Place the egg whites in a bowl and leave out overnight. This step is necessary and cannot be skipped.
The next day, place the powdered sugar, almond flour, and raspberries in a food processor. Pulse about 10 - 15 times or until the raspberries are completely powdered and the whole mixture is pink.
Beat the egg whites in a completely cleaned and dried mixer until it gets frothy. Then add the salt and granulated sugar and beat until it forms stiff peaks.
Add the almond flour mixture and the food coloring, if using, to the egg whites.
Mix in the almond flour mixture until completely combined using a rubber spatula. This will take a bit of time, be patient and go slowly. You want to deflate the air from the egg whites, not add more in.

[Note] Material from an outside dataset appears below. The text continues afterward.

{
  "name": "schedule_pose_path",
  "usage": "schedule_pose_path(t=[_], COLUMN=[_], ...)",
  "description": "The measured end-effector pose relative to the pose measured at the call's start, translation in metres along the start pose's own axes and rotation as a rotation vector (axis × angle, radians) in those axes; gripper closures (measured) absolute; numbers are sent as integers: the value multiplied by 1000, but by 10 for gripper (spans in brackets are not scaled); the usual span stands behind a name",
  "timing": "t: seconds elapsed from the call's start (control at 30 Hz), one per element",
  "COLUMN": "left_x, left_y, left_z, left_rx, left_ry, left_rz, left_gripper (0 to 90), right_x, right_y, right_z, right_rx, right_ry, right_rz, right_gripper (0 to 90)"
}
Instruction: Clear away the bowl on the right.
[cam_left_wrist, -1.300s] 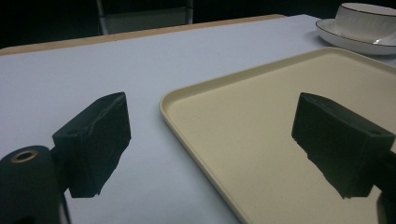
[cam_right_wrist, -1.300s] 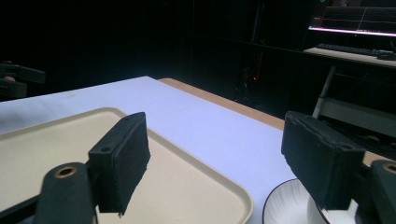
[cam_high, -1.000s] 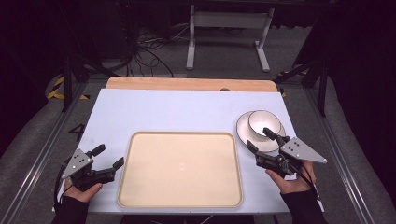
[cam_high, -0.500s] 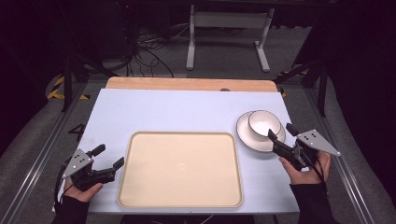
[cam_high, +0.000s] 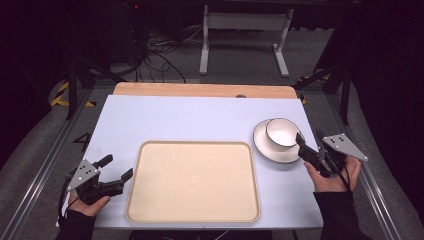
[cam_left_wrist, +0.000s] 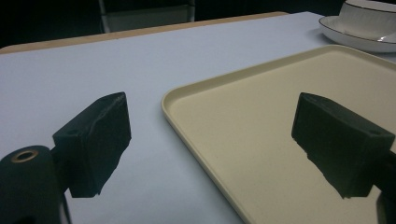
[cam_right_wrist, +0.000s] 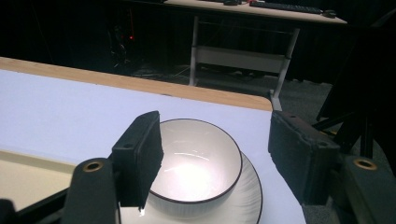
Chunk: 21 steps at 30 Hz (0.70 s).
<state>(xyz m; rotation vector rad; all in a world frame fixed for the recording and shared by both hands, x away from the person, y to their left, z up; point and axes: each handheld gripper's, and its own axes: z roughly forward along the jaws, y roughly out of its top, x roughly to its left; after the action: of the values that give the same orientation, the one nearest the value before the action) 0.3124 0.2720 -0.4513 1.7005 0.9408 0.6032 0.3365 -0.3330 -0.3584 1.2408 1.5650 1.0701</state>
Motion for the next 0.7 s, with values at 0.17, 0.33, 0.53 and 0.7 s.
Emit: schedule_pose_path(t=[0.17,0.33,0.53,0.7], left_x=[-1,-1,-1,0], left_y=[0,0,-1,-1], left_z=[1,1,2,2], left_rx=[5,5,6,12], left_ry=[-2,-1,0,-2], left_rz=[2,1,0,-1], left_gripper=[128,127,127,128], right_x=[-2,-4,-9,-14], right_y=[9,22,37,49], right_z=[5,8,18,29], right_rx=[19,31,92,154], right_ry=[-1,-1,-5,-11], right_rz=[13,14,34,45], right_gripper=[350,346,343,342])
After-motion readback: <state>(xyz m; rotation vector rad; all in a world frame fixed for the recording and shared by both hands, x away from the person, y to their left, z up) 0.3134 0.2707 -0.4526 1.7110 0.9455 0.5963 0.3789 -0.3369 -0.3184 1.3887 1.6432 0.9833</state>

As soon as the almond flour is incorporated into the egg whites, carefully mix by folding the macaron mixture over onto itself. After every three folds, use your spatula to lift and slowly drop the mixture back into the bowl. If the mixture leaves the spatula in a ribbon, then it is ready. Do not mix anymore.
Leave the mixture uncovered in the bowl for about 30 minutes. While it is sitting, fit a piping bag with a large round tip.

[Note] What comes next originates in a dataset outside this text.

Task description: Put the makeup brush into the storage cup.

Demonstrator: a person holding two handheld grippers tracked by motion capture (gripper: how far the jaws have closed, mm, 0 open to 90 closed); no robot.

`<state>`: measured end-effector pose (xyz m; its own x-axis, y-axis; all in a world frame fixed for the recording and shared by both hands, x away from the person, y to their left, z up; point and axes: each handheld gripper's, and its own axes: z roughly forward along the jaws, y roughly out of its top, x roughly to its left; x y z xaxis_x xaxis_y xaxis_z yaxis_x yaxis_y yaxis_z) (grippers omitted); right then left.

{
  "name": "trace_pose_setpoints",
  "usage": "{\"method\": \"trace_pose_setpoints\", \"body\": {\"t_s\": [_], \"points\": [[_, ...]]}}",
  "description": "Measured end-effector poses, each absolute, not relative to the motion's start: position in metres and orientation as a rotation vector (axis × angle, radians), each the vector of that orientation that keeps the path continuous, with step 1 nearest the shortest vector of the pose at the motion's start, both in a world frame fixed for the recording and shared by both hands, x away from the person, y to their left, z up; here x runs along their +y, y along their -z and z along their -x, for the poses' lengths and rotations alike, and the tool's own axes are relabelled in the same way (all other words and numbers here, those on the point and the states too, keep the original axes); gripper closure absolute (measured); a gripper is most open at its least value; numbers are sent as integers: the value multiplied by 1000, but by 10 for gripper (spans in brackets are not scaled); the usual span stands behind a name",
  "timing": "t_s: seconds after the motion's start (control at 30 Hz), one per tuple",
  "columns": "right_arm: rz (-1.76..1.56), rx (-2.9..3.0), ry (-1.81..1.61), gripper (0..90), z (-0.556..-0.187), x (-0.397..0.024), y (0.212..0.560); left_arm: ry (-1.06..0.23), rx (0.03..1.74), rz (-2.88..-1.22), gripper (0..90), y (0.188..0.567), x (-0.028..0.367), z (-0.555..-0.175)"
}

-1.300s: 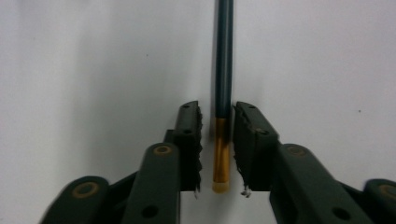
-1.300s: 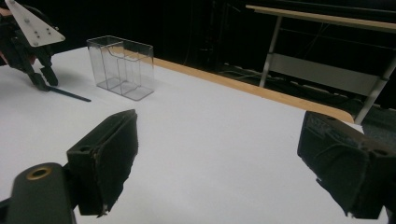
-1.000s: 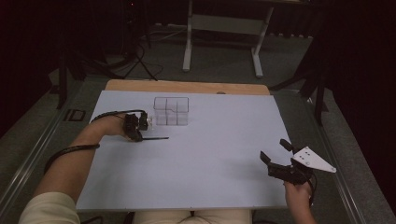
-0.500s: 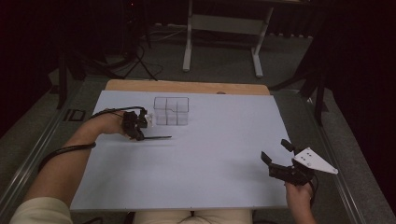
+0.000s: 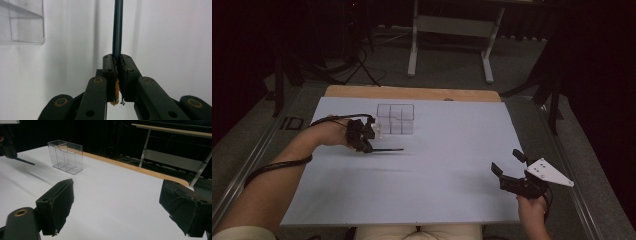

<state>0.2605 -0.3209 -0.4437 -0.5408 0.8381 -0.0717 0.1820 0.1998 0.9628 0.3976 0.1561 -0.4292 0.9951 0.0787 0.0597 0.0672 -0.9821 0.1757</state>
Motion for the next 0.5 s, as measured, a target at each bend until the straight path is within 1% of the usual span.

Pour the macaron batter into the piping bag in batches, ensuring there are no bubbles in the bag.
Pipe the macarons into circle or hearts onto baking sheets lined with baking mats.

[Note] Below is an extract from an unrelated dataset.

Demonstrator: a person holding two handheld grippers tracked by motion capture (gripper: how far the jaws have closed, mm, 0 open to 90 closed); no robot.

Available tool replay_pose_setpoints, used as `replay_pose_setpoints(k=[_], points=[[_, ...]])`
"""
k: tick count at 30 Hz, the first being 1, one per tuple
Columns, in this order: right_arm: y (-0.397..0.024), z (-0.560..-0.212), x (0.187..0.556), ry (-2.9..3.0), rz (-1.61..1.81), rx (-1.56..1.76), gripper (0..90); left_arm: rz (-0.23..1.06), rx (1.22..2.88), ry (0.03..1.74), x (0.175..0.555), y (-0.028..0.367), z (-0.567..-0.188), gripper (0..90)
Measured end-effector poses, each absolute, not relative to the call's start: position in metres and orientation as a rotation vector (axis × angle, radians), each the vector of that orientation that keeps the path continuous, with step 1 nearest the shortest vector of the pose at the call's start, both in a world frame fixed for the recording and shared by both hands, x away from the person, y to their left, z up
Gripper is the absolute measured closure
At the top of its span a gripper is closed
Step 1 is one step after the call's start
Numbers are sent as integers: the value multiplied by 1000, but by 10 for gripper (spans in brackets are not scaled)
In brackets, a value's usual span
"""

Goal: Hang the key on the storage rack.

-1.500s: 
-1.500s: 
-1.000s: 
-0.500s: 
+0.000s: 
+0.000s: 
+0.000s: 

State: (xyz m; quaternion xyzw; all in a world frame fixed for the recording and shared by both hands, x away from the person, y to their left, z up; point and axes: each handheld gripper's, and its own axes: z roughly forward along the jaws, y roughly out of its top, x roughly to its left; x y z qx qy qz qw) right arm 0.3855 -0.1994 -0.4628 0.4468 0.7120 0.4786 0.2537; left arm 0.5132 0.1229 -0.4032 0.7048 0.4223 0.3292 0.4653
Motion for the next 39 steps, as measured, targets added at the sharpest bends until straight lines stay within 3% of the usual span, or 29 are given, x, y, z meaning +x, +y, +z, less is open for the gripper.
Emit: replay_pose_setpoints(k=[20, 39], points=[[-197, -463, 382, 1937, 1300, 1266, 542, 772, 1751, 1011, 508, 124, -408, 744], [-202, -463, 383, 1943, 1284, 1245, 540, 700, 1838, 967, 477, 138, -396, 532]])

Tap the baking sheets onto a hard surface to release any air bubbles. Leave to rest for an hour.
Preheat the oven to 325 degrees F, and bake for 10 minutes, turning halfway through. Only bake one sheet of macarons at a time.
Remove the macarons and allow to cool.
While the macaron shells are cooling, make the ganache.
In a double boiler, add the chocolate, butter, heavy cream, and vanilla together. Heat until the chocolate and butter melts and stir to combine. Remove from heat and allow to cool completely.
While the ganache is cooling, match the macaron shells together that are of similar size.
Add the cooled ganache to one half of the macaron shell pairs, then top with the matching macaron shell.
Store in a cool, dry airtight container for up to several weeks.